Sound — 8
Blink-182 have gone from snot nosed, bratty pop punks to a more mature sound over the course of the last 17 years, and with their seventh release "Neighborhoods" the boys pick up from where they left off before they split. "Neighborhoods" continues the progression of their sound which started with their self-titled release, ditching the toilet humour entirely. Layered with a more atmospheric sound, the record comes off more as a combination of +44 and AvA, which comes off surprisingly better than expected. It's the Blink-182 that fans know and love, with a little experimentation to spice up the sound here and there. Blink-182 isn't going to win over any new fans, but its a solidly produced album that shines. Oh, and Barker's drumming is fantastic as always.
Lyrics — 7
Following the trend they started with their self-titled release, the group focuses highly on darker themes.
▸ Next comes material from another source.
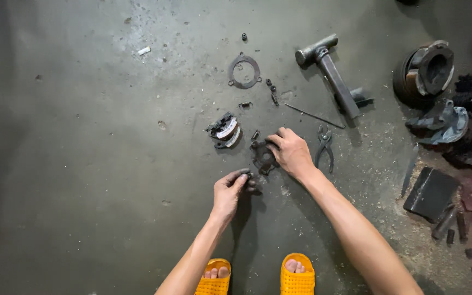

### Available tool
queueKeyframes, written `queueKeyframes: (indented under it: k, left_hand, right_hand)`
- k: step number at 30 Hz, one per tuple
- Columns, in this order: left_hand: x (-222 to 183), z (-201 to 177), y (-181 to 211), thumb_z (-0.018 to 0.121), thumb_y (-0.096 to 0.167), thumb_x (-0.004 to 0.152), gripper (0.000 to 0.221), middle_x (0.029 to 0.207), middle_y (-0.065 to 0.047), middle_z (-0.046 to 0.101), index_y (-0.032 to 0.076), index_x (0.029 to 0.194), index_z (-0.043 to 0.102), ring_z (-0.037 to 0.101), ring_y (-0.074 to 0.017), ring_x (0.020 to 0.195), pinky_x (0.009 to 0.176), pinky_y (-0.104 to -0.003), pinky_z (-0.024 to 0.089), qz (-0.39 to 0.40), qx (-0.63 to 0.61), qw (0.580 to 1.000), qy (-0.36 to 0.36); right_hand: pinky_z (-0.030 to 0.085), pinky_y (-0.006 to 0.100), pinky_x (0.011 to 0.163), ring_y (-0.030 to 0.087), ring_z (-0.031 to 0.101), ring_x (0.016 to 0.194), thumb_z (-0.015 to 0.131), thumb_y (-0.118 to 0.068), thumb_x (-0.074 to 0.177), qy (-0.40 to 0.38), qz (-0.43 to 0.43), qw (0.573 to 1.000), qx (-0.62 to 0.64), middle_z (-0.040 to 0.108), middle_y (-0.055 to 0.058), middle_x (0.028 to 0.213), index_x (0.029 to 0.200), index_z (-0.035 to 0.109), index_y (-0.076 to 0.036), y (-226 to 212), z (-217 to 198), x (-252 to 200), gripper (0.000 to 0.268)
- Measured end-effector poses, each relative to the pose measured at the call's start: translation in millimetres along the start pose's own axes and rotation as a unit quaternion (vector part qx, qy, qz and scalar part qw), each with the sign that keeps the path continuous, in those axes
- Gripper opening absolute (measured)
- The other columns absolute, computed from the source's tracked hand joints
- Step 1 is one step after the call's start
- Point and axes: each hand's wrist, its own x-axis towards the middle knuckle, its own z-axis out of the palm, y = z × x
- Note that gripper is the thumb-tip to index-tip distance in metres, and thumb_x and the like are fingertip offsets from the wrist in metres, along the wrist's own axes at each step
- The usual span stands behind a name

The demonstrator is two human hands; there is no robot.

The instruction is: Disassembling motorcycle clutch shoes, grinding them on a machine, and cleaning them with a fan.

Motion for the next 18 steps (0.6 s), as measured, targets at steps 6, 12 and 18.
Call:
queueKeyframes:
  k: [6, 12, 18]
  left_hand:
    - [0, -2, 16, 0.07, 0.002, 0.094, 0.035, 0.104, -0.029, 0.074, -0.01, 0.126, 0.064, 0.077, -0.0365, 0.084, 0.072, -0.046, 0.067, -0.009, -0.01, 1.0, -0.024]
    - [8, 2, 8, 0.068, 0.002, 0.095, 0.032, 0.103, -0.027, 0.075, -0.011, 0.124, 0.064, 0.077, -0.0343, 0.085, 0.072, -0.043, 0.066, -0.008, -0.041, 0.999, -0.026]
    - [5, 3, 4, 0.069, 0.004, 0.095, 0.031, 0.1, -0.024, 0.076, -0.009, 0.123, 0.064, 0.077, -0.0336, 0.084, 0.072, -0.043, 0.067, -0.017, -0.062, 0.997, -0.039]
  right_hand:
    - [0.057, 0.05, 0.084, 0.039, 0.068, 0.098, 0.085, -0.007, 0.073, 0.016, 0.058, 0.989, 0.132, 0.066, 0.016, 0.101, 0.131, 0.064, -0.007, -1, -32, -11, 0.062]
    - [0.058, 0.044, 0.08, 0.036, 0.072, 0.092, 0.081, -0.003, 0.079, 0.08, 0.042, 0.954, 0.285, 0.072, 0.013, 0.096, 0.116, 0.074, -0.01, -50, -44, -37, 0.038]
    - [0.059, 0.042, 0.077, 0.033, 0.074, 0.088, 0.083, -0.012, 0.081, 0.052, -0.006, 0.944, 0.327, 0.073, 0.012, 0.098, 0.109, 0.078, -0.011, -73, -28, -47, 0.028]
Death is a commonly discussed subject; which reflects the conflicts the group had post-break up, as well as near death experiences and the loss of family and friends. Hoppus sounds great, and balances out the more whiney sounding Tom, but together is where they truly shine. On songs like "Up All Night" and "After Midnight" the two trade off lines or verses, creating the best sound on the record. The record marks an even further departure from their roots, which honestly isn't a bad thing at all.
Overall Impression — 8
As previously mentioned, it is most easily compared to their self-titled release, and will likely not disappoint if you were a fan of that album. It's not their best record, but it is still a solid record and is worth a listen. Personal favorites on the album include "Natives", "Ghosts On The Dancefloor" and "After Midnight". "Hearts All Gone" harkens back to "Dude Ranch", which will please fans of their older work. If I lost this album, I would not buy it again because I am poor.